“You have to have a finished car rolling off the line every couple of minutes,” said Mark Wakefield, global co-head of automotive and industrial at AlixPartners, a consulting firm. “And each one has maybe 5,000 parts that come from different suppliers and have to arrive just in time, and each car is available in a couple of thousand build combinations with different colors and features. And all this has to happen at a competitive cost. There’s a lot that can trip you up.”
Even as he introduced the Model 3 at an event last summer, Mr. Musk warned that the company would find itself in “production hell” — and as those words proved prescient, he has had to repeatedly dial back his forecasts for how many Tesla could churn out.
Mr. Musk once envisioned producing as many as 500,000 cars this year, and last summer he was hoping to be able to make 20,000 Model 3s a month by December.

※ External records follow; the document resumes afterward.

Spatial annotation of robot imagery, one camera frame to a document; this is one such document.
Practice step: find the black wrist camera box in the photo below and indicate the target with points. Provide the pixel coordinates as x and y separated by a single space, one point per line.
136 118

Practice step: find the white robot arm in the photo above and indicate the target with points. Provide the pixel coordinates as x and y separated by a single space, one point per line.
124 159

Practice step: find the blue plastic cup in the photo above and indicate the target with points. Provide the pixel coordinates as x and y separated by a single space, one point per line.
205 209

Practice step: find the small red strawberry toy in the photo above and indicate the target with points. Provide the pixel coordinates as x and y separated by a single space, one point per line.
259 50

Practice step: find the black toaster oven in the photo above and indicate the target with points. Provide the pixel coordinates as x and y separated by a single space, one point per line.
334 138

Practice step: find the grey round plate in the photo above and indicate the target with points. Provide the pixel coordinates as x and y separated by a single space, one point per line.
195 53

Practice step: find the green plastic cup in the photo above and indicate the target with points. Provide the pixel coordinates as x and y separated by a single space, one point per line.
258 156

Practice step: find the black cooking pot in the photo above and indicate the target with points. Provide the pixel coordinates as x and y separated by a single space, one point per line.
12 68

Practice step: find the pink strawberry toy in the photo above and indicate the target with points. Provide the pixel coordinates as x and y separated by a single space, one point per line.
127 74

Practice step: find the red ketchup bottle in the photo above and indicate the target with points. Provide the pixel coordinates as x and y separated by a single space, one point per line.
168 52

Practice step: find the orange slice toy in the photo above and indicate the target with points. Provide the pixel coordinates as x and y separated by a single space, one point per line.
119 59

More recently, Tesla had aimed to produce at least 2,500 Model 3s per week by the end of the first quarter.
But that is more than it managed in the entire fourth quarter, and it has produced fewer than 10,000 in the first quarter, the company said Tuesday.
There have been signs of momentum, however. In the past seven days, Tesla said, it had produced 2,020 Model 3s, a rate it said it expected to sustain in the coming week.

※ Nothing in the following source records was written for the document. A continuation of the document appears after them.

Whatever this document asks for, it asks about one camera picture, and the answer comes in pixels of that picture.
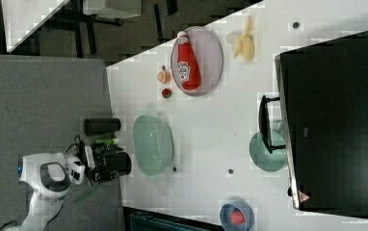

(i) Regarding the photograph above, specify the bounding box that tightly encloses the large black cylinder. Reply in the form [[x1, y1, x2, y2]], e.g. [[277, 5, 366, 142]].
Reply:
[[108, 152, 132, 177]]

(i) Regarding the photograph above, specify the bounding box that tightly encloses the green plastic strainer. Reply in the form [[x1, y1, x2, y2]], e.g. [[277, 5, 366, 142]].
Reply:
[[133, 115, 173, 176]]

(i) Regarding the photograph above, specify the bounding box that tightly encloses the peeled banana toy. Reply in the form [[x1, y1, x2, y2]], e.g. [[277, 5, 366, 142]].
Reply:
[[225, 16, 254, 62]]

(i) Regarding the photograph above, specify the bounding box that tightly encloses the green bottle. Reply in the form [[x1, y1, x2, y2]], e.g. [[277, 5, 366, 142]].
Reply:
[[95, 139, 119, 145]]

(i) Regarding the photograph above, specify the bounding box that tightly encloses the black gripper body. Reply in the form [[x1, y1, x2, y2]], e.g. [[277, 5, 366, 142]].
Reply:
[[84, 143, 123, 184]]

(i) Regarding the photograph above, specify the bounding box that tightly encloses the grey round plate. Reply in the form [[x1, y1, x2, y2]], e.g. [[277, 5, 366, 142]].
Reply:
[[171, 26, 223, 96]]

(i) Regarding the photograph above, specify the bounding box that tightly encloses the green mug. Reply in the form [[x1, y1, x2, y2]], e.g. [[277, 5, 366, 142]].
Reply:
[[250, 120, 287, 172]]

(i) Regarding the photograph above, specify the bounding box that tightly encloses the orange slice toy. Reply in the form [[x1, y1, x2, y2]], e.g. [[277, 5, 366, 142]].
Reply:
[[158, 70, 171, 84]]

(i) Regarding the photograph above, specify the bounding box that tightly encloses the blue bowl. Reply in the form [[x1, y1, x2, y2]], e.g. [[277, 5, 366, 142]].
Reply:
[[220, 200, 254, 231]]

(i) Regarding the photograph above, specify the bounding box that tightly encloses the red strawberry in bowl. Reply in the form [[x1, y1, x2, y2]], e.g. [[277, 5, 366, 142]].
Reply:
[[229, 210, 245, 225]]

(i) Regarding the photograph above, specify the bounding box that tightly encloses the red strawberry toy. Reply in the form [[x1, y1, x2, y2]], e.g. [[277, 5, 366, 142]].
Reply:
[[162, 89, 172, 99]]

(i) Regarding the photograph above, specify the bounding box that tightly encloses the red ketchup bottle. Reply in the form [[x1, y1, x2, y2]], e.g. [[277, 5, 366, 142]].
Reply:
[[177, 31, 201, 90]]

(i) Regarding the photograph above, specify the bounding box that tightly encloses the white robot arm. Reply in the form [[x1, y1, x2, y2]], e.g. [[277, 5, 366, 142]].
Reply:
[[0, 141, 132, 231]]

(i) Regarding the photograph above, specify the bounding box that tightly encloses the black toaster oven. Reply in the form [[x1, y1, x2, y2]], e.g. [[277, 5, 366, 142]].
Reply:
[[258, 31, 368, 218]]

In a filing with the Securities and Exchange Commission, Tesla said it expected its output to “climb rapidly” through the second quarter and reach 5,000 per week in about three months. It added that it was “rapidly addressing production and supply-chain bottlenecks, including several short factory shutdowns to upgrade equipment.”

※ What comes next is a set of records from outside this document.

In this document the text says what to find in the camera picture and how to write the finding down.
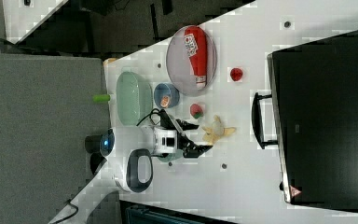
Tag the blue bowl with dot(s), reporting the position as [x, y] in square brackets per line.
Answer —
[166, 89]

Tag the grey partition panel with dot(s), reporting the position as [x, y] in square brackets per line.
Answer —
[46, 112]

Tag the black toaster oven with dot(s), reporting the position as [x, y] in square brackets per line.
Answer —
[314, 94]

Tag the green marker cap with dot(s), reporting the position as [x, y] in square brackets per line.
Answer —
[101, 98]

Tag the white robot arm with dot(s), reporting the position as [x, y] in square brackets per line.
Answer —
[127, 152]

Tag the red strawberry toy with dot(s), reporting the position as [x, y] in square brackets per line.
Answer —
[236, 74]

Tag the green perforated basket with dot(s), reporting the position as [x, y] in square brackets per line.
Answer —
[134, 98]

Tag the grey round plate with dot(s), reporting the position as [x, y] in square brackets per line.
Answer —
[179, 67]

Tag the red ketchup bottle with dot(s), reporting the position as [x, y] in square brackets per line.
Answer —
[197, 52]

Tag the orange slice toy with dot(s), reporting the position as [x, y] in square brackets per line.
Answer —
[165, 101]

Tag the peeled banana toy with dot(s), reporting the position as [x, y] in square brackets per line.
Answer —
[216, 131]

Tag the watermelon slice toy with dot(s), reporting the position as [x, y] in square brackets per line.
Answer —
[196, 111]

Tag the green cup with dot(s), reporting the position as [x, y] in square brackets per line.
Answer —
[168, 157]

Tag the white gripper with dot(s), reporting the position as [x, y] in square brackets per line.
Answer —
[165, 141]

Tesla has closely guarded the details of its manufacturing system, but Mr. Musk has described it as highly automated.
Ron Harbour, a partner and auto-manufacturing specialist at Oliver Wyman, a consulting firm, said that adding more automated equipment tends to create a more complex production environment. “You have more new equipment to launch, there’s more programming, more maintenance,” he said. “More automation doesn’t necessarily make it more efficient.”
The highest-volume plants he’s seen, Mr. Harbour added, often have more assembly workers and fewer robots. “It’s a little counterintuitive, but that’s how it is,” he said.
With a starting price of $35,000, the Model 3 is more affordable than Tesla’s other models and a crucial part of its ambitions to become a mass-market automaker — as well as to stabilize its finances and turn a profit.
But Mr. Wakefield noted that working out bottlenecks and hitches in auto production often isn’t as straightforward as it could appear. For example, modifying one part to make it fit better or stronger can require other parts to be modified, or can alter the car’s driving characteristics.
“If you make a change to solve one problem, you can create five other problems,” he said. “People think you just find a problem and solve it, but it’s not like that. There are literally millions of problems that come up and require thousands of engineers, working in teams, either at the car company or the suppliers, to deal with.”
While Tesla scrambled to work out the kinks in making the Model 3 in the first quarter, deliveries of the Model S and Model X declined by 23 percent from the previous quarter — to 21,800 — even as the company reported “the most productive quarter in Tesla history.”
Tesla said it had been hurt by a shortage of battery packs for its cars, made at the plant it calls the Gigafactory, near Reno, Nev.
Michelle Krebs, a senior analyst at Autotrader.com, said the decline in deliveries of the Model S and Model X might suggest that the allure of Tesla vehicles has somewhat faded. Electric cars make up fewer than 1 percent of all vehicles sold in the United States.
“You just wonder if there’s enough growth in electric vehicles,” she said. “At first everybody who wanted a Tesla and could afford a Tesla hopped on. But it’s not the newest thing anymore.”
In its statement on Tuesday, the company said that “demand remains strong” for the Model S and Model X. But a sustained slump in sales of those vehicles could complicate Tesla’s efforts to trim the losses it has been reporting every three months — including a net loss of $771 million in the fourth quarter.
Even aside from its production struggles with the Model 3, the company has been hit by a barrage of negative news in recent weeks.
Concern has grown over the safety of Autopilot, its driver-assistance system, after a fatal crash on March 23 that occurred while the system was engaged. It was at least the third fatal crash that has taken place while a driver was using Autopilot.
On Friday, Tesla said the driver had not heeded several visual and audible warnings to put his hands on the steering wheel before his Model X hit a concrete barrier. Neither the driver nor the car appeared to activate the brakes before impact.
Also last week, Moody’s Investors Service downgraded Tesla’s credit rating and said the company risked running short of cash by the end of the year.
The company said Tuesday that it saw no need to take special measures this year to raise cash. Its shares closed up 6 percent on Tuesday after the regulatory filing, but they have still shed 23 percent of their value in barely three weeks.